3. Implement Tiered Alarming

Alert fatigue is real. Operators who receive hundreds of low-priority alarms per day eventually start ignoring all of them. Structure your alarm system in tiers:

  • Critical; Equipment damage risk, safety issues, complete system outage. Immediate response required.
  • High; Significant production loss (inverter down, tracker stuck). Same-day response.
  • Medium; Moderate production impact (string underperformance, communication loss). Response within 48 hours.
  • Low; Minor issues (sensor drift, cosmetic faults). Address during scheduled maintenance.

4. Track Degradation Over Time

Solar panels degrade, but the rate varies significantly. Industry expectation is 0.5-0.7% per year, but actual degradation can be higher due to manufacturing defects, environmental factors, or installation issues. Your monitoring system should track year-over-year performance trends, normalized for weather, to identify abnormal degradation early.
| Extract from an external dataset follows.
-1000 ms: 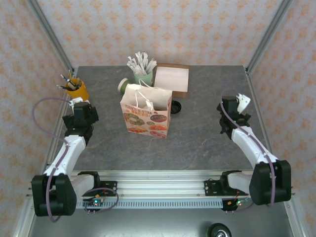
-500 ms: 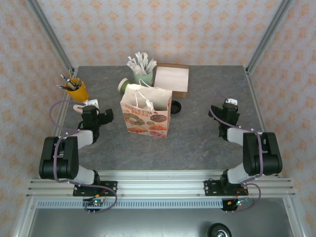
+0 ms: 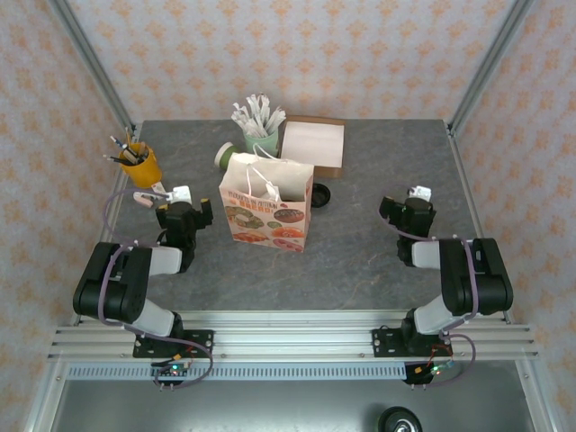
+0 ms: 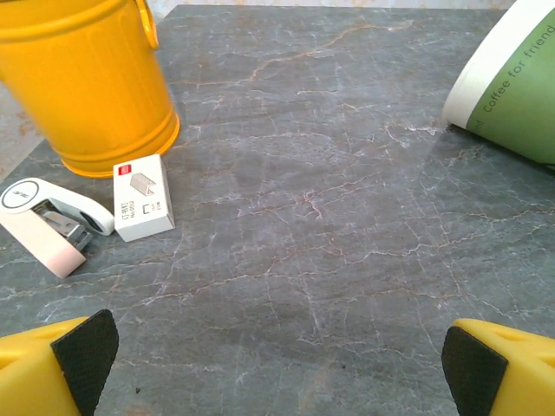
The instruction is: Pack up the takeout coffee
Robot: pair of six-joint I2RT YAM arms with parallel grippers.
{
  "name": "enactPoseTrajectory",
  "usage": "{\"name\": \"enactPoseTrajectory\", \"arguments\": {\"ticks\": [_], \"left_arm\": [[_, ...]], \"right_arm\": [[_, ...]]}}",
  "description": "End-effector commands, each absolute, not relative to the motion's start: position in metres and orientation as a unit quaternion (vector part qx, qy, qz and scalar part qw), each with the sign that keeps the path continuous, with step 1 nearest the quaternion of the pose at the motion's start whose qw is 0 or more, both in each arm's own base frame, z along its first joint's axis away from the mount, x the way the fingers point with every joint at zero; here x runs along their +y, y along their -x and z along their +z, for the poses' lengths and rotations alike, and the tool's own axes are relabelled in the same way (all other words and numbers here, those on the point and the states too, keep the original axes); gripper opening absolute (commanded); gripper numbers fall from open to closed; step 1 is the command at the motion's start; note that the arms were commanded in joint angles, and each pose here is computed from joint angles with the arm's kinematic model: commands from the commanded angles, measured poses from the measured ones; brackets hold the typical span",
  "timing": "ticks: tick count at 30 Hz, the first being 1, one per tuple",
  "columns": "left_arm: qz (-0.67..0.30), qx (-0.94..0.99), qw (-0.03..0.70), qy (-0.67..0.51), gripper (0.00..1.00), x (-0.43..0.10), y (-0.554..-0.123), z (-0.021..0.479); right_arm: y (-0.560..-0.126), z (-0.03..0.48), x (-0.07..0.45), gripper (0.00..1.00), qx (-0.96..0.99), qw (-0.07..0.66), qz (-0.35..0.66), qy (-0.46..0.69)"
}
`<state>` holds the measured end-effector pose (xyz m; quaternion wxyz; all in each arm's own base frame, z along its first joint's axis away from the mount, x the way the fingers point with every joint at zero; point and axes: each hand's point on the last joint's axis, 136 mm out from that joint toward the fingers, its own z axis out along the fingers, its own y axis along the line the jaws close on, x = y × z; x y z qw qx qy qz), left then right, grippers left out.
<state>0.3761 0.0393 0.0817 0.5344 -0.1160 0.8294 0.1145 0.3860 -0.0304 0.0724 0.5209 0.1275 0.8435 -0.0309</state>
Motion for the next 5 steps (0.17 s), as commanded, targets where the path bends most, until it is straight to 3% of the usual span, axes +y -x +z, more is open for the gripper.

5. Benchmark Across Your Portfolio

If you operate multiple sites, peer-to-peer comparison is one of the most powerful tools available. Sites in similar climates with similar equipment should perform similarly. When one site underperforms its peers, that is a signal to investigate; even if the site looks fine in isolation.

6. Integrate Weather Data

On-site weather stations are essential for accurate performance analysis, but they can also provide operational value. Wind speed data helps with tracker stow decisions. Snow depth sensors trigger snow-clearing dispatch. Humidity and temperature data inform soiling models.

7. Ensure Data Integrity

Gaps in monitoring data make performance analysis unreliable. Best practice is to use edge devices with store-and-forward capability; local data loggers that cache data during network outages and backfill when connectivity is restored. This ensures zero data loss even in remote locations with unreliable internet.

8. Automate Reporting

Investors, offtakers, and management all need regular reports. Automating report generation; monthly performance reports, quarterly investor updates, annual degradation analyses; saves time and ensures consistency.